VAMOS MATAR A AMÉLIA (1)

"La Jeune Martyre", 1855 (pormenor), Paul Delaroche, Museu do Louvre.

Estou lixado, lixadíssimo. Digo que não sei porquê para não ter que dizer alguma coisa politicamente incorrecta. Para me vingar vou matar alguém, mesmo que ficticiamente. As personagens das histórias também morrem, às vezes, barbaramente chacinadas pelos autores da ficção.
Vamos lá então retomar e localizar o assunto. Estarão lembrados de um episódio que comecei a efabular no princípio deste blogue. Tratava-se da historieta de um engate mais ou menos conseguido, no tempo em que estive destacado na autarquia.
Parece que uma menina Amélia, da qual quase nada mais sei que o nome, aparecia às vezes para consultar uma obra qualquer na Biblioteca da Gulbenkian.
A bibliotecária, na altura, era, por inerência das funções que eu exercia, obrigada a facultar-me diariamente todos os jornais recebidos, imprensa regional e nacional para eu elaborar uma síntese dos assuntos que interessariam politicamente ou económico-social-culturalmente à autarquia. Era uma mulher muito jovem, sexualmente muito atraente, habituada a usar os seus dotes para progredir na carreira e socialmente e, por isso muito cara para as minhas posses e "influência" local. Começara a sua ascensão "per tusa" já em edilidades anteriores e devia continuar, utilizando a sua pujança física até conseguir uma licenciatura, especializando-se em arquivo e documentação. Nunca pensou, tanto quanto me pude aperceber, em trabalhar a sério, aprender a sério ou pensar a sério. Apostava tudo na sua capacidade de manipulação da apresentação corporal, exibição controlada das partes mais sensuais e melhoradas da sua anatomia, prometendo muito e dando quase nada, excepto quando era mesmo inevitável. Conseguiu tudo o que desejou, até a criação de lugar e respectivo concurso público, adaptado à sua pessoa e a mais ninguém.
Mas temos de voltar à menina Amélia, já não tão menina como isso, e à sua morte por assassinato literário e exéquias solenes para o cemitério da terra.

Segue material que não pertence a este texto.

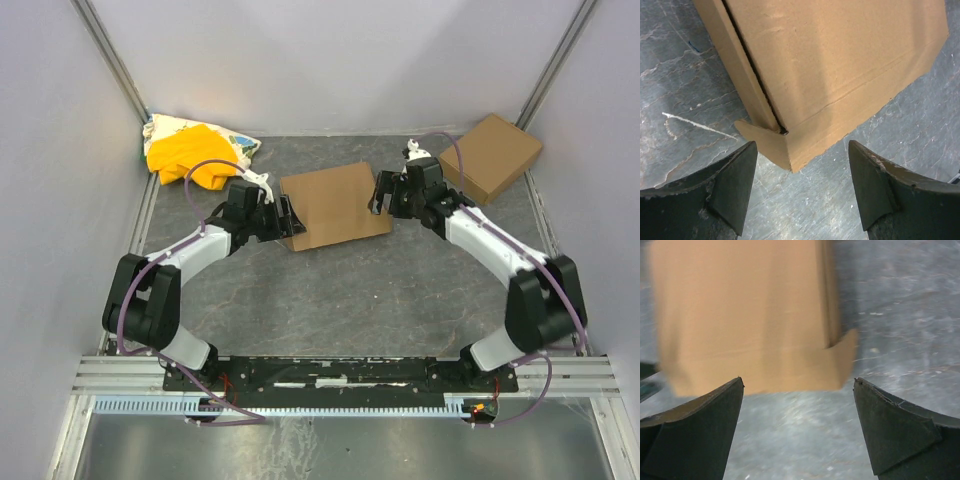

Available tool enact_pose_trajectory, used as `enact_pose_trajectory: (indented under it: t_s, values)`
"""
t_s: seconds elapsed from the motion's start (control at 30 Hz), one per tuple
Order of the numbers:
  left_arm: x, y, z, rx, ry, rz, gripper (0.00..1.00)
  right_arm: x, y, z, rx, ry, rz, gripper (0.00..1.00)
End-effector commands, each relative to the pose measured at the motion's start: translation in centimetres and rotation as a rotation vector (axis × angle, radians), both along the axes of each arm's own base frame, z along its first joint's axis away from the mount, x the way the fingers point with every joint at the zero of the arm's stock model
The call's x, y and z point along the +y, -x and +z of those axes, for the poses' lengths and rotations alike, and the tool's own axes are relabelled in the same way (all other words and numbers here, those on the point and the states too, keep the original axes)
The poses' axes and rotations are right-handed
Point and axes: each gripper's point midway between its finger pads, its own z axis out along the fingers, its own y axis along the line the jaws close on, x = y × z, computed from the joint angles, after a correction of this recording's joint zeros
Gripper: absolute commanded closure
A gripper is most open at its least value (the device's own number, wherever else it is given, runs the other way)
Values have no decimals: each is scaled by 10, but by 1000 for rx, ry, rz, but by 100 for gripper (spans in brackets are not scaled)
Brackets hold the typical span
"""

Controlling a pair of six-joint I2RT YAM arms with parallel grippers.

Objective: Fold the paper box

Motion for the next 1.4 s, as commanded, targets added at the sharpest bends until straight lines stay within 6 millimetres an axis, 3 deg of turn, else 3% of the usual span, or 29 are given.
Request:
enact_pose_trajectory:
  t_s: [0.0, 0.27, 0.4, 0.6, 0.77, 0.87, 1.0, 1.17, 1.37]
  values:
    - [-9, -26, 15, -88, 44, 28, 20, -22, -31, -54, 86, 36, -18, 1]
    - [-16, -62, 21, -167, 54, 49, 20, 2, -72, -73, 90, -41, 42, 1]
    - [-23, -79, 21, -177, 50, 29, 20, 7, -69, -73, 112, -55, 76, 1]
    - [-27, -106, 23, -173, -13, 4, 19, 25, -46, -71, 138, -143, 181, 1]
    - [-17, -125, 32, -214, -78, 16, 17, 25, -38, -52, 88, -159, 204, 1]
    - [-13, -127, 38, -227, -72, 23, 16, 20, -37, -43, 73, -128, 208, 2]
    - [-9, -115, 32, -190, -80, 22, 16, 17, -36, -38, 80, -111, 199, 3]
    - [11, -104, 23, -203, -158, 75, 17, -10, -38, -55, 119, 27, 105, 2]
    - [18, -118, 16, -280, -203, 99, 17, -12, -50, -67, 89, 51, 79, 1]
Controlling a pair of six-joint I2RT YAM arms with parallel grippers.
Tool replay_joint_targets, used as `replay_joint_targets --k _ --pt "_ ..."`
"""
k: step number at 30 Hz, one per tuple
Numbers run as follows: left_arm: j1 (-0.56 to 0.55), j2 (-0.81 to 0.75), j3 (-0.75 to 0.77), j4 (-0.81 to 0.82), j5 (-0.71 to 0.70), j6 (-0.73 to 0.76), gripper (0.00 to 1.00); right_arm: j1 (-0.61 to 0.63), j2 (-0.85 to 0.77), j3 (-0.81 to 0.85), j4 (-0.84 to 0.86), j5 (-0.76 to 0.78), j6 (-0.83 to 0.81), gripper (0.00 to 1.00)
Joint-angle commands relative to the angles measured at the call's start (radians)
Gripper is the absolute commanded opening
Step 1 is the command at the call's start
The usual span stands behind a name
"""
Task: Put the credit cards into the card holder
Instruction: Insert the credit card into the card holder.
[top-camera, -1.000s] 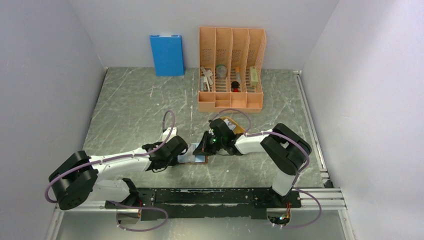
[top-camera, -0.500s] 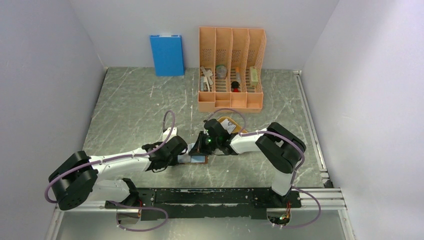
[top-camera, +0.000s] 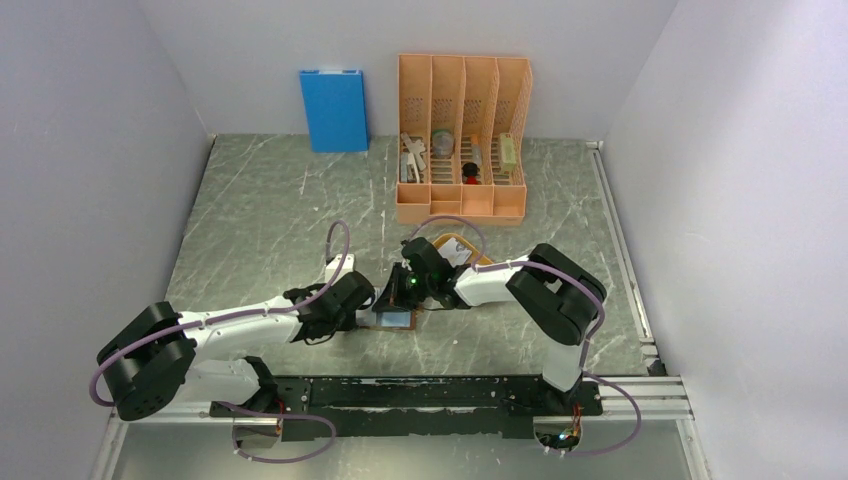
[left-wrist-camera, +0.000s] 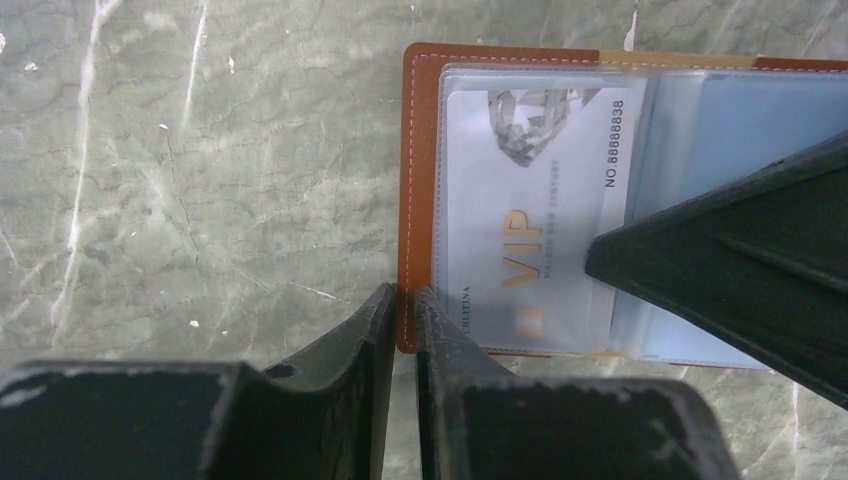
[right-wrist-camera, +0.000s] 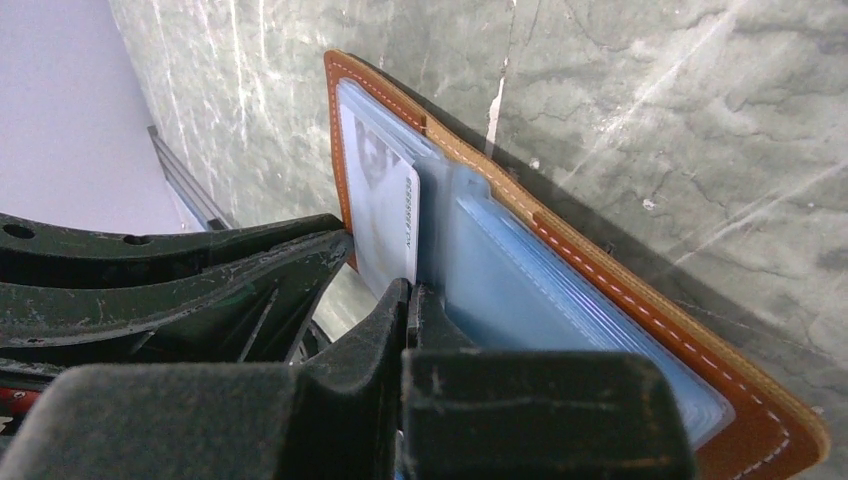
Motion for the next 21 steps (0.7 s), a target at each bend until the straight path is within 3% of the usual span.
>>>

Já disse, que tudo com a Amélia não passou de um equívoco. Um affaire como todos sabemos tem os seus tempos próprios, um cerimonial, um calendário que deve ser escrupulosamente cumprido, para não permitir que a mulher nos julgue apaixonados e saiba claramente que o que importa é a novidade, o lúdico, o prazer se for caso disso e mais nada.
Normalmente o tempo decorrido desde a primeira troca de palavras até à consumação tem de ser rápido, para não deixar qualquer réstia de dúvidas sobre as verdadeiras causas do interesse.
Naquele tempo estava de ressaca de uma escabiose e não me convinha expor o meu corpo ou os órgãos sexuais onde ainda havia vestígios de pequeníssimas crostas já curadas. Assim, as conversas, os beijos, os amassos, foram-se prolongando com passeios, viagens, ocasionais almoços, pequenos lanches nas pastelarias das redondezas e nada de me desnudar a mim ou a ela, nada que apontasse que o caminho fosse sexo puro e duro.
Claro que isto trouxe-me a falsa aparência de homem sério, honesto, presumivelmente procurando uma parceira fixa e lixei-me, a rapariguinha convenceu-se que aquilo era mesmo um namoro.
Estive muitos anos sem saber nada dela depois do rompimento bastante intempestivo. E espantei-me quando vi, num dos locais de anúncio de falecimentos e funerais, espalhados por alguns locais da terra, o nome e o retrato da senhora. Fez-me pena mas não me comoveu.